Literary Discourse and the Formal Structuring of Meaning: Possibilities and Boundary Conditions of Computational Modeling

Document Type : Original Article

Author

Senior Environmental Researcher from the Science and Research Branch of Islamic Azad University and an expert in Applied Physics with a focus on Atomic Physics from Amirkabir University of Technology, Tehran, Iran.

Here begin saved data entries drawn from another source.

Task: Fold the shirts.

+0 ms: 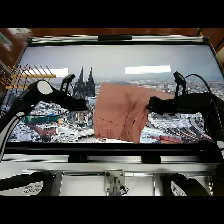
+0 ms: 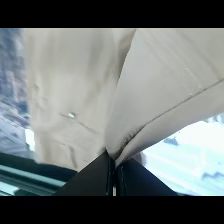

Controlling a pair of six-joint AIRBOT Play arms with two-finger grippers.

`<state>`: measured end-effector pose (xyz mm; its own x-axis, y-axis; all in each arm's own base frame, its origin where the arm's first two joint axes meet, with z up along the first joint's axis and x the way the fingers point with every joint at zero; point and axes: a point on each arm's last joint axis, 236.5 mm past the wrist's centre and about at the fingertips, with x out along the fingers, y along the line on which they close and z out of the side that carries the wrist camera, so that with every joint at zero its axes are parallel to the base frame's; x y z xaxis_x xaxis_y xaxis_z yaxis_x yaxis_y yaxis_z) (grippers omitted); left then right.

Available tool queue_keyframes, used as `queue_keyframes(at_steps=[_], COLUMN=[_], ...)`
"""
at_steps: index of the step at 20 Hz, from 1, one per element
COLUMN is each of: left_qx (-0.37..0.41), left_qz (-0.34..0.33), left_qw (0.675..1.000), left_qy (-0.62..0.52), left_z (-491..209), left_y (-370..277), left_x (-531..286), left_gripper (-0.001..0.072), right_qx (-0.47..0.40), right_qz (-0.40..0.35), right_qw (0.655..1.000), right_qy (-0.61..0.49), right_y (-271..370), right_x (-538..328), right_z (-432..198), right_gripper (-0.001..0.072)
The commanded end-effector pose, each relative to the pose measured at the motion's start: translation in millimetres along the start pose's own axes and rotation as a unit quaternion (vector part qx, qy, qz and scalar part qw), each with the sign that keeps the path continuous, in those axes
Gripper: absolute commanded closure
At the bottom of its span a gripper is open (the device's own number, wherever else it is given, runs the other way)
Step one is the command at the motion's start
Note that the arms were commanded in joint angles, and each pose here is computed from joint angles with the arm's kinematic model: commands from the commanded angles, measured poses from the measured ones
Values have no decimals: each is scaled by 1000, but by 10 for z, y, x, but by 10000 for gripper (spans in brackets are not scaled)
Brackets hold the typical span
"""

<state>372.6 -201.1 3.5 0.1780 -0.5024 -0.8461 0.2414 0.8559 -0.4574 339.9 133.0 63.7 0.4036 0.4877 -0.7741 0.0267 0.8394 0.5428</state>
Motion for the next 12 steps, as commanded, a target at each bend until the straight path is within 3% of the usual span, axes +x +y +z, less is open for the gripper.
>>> queue_keyframes(at_steps=[1, 8, 9, 10, 12], left_qx=[18, 36, 42, 57, 79], left_qz=[-4, -33, -35, -38, -48], left_qw=[997, 993, 993, 993, 994], left_qy=[-79, -109, -103, -92, -56], left_z=[366, 490, 464, 410, 232], left_y=[-133, -453, -505, -572, -761], left_x=[-533, -748, -669, -570, -317], left_gripper=[364, 363, 280, -4, -6], right_qx=[15, 43, 46, 44, 32], right_qz=[32, 13, 16, 17, 19], right_qw=[999, 999, 999, 999, 999], right_qy=[-28, 13, 15, 14, 10], right_y=[188, -55, -45, -25, 50], right_x=[7, 399, 411, 417, 454], right_z=[255, 214, 211, 209, 201], right_gripper=[638, 638, 638, 638, 638])
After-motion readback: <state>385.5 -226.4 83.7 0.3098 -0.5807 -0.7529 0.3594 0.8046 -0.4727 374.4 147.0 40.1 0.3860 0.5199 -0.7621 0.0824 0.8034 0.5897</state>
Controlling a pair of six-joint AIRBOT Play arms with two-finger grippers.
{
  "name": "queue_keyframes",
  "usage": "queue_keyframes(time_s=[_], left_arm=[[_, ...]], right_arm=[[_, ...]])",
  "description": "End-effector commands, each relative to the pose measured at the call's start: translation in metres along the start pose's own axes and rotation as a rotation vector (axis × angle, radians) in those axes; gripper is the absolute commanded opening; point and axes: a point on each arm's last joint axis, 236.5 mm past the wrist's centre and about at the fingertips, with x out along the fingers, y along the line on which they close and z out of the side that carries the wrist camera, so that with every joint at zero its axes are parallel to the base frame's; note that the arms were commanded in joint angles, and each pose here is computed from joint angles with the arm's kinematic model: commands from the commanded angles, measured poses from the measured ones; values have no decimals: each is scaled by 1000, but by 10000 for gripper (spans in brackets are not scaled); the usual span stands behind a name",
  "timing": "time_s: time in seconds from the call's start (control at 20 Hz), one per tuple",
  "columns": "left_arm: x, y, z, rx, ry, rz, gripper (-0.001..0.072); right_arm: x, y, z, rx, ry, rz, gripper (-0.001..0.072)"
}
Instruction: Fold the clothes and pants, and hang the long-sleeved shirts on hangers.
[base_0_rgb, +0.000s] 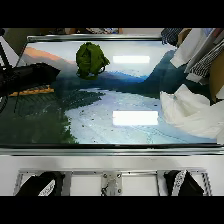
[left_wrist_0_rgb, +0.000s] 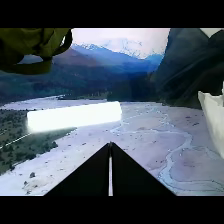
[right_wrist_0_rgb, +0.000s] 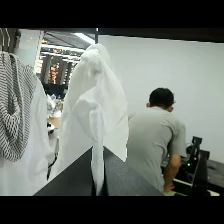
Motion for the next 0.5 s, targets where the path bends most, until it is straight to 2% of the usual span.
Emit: queue_keyframes(time_s=[0.0,0.45], left_arm=[[0,1,0,-2,1,1,12],[0,2,0,2,-2,9,13]], right_arm=[[29,-6,0,46,-41,-28,5],[55,-7,-1,47,-47,-35,6]])
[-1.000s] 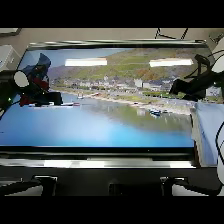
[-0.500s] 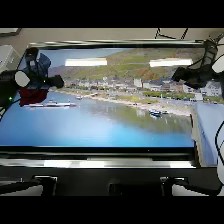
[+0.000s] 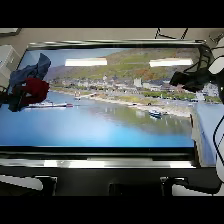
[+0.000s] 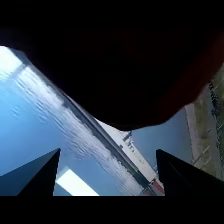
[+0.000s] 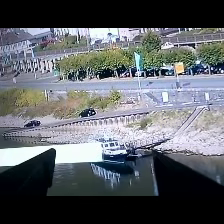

10.22034/lda.2026.145557.1131

Abstract

The traditional opposition between literary discourse and mathematical thought has often rested on the assumption that formal and computational structures are inherently incompatible with the polysemy that governs the production, persistence, and interpretation of meaning in literary discourse. Within this view, literary studies are understood to engage with phenomena in which ambiguity and interpretive openness take precedence over singular or determinate answers, whereas mathematics and the formal sciences—conceived as systems grounded in precision, clarity, and generalizability—are regarded as incapable of addressing meaning.
Drawing on the concept of semantic inertia and the identification of inertia worlds within the conceptual structures of literary narrative, this article argues that such a dichotomy is neither a theoretical necessity nor a methodologically justified stance. The core problem lies not in the use of mathematical tools as such, but in claims concerning their explanatory sufficiency with respect to meaning. By introducing the notion of boundary conditions, the article contends that alongside irreducible interpretive domains there exist areas in which formal models can legitimately contribute to the clarification of structural constraints, patterns of continuity, and the internal organization of narrative.
Finally, through a case study of the introduction to the story of Bizhan and Manizhe in the Shāhnāmeh, the article demonstrates that formal modeling—without claiming to replace or reduce interpretive meaning in literary discourse—can be reconsidered as one of the modes of intra-discursive structuring of meaning.